Give the number of lines in the material below that contain the word "provide". No other content is needed.

══════════

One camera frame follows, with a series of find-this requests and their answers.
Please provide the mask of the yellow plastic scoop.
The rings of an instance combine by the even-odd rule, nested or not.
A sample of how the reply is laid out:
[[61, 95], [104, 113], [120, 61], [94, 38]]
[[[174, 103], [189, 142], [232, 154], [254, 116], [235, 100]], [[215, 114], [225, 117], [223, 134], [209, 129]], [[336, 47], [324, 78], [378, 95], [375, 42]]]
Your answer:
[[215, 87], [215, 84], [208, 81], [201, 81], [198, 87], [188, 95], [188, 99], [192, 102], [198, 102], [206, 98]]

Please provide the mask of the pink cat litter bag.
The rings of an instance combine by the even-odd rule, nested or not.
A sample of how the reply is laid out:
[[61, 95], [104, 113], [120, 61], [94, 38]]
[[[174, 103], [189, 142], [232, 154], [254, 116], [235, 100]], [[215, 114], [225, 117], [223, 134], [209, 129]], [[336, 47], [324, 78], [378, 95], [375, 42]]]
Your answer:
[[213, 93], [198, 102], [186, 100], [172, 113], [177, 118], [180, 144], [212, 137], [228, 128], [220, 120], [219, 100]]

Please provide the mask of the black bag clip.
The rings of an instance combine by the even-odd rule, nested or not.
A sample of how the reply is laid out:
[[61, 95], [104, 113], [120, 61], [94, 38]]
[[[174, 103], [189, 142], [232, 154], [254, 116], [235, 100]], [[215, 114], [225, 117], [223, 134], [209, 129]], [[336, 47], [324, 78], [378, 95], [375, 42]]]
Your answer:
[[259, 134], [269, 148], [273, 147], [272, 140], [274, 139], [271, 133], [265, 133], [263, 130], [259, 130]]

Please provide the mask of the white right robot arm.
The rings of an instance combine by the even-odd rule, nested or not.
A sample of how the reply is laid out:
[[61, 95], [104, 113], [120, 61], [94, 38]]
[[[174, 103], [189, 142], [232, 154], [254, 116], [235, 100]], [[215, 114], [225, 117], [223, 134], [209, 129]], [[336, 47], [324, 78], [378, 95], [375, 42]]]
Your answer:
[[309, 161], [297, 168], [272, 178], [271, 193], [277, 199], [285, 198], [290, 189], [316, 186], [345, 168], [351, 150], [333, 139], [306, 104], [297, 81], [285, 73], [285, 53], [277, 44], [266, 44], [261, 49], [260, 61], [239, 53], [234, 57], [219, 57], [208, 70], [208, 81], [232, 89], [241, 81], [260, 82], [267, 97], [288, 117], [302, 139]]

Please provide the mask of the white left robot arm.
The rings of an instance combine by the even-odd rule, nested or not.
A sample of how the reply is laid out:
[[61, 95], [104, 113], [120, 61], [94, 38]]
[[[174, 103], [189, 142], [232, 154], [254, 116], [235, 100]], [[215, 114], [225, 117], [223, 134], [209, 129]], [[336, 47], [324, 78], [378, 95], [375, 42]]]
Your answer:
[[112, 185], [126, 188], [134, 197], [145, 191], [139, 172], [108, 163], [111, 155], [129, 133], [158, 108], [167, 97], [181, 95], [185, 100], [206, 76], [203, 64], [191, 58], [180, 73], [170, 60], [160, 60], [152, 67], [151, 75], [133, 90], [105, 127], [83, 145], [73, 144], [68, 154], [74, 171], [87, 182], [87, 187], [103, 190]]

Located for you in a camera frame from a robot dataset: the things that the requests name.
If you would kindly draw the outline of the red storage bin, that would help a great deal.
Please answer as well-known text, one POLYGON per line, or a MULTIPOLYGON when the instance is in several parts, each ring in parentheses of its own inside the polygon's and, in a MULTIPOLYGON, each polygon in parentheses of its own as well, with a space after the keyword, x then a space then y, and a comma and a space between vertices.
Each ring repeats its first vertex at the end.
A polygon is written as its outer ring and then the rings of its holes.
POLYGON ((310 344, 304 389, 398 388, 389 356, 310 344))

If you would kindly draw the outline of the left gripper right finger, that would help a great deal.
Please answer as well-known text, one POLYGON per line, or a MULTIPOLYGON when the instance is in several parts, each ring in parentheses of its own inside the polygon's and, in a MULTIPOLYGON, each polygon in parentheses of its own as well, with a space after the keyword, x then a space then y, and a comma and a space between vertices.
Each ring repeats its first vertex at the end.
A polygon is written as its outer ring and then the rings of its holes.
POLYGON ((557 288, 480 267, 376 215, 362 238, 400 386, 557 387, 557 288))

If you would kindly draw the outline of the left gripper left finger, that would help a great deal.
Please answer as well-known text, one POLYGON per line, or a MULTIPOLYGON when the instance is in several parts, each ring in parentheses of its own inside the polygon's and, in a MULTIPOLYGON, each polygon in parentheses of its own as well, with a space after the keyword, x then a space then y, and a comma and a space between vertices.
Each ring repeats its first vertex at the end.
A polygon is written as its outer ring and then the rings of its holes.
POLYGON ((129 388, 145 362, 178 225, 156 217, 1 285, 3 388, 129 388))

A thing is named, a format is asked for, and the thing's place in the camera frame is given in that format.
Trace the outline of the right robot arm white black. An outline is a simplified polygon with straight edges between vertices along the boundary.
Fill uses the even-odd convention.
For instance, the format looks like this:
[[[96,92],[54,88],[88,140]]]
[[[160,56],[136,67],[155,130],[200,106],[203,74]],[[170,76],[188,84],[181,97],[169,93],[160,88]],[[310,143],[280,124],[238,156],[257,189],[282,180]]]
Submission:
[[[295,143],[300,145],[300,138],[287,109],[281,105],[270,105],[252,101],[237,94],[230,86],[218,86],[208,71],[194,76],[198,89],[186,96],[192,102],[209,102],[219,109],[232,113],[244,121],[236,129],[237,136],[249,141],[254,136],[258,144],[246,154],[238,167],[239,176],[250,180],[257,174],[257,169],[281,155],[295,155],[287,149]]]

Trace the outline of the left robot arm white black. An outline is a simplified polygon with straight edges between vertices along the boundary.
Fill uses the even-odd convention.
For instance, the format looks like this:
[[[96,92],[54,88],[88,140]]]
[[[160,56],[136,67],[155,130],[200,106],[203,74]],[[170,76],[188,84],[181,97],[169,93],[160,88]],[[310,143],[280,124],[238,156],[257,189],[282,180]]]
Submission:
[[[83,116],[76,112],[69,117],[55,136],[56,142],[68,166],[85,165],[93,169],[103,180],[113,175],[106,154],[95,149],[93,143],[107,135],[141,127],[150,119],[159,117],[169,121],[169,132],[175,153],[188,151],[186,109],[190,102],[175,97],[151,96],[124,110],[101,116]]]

══════════

> **OUTPUT FOR THIS EXERCISE**
5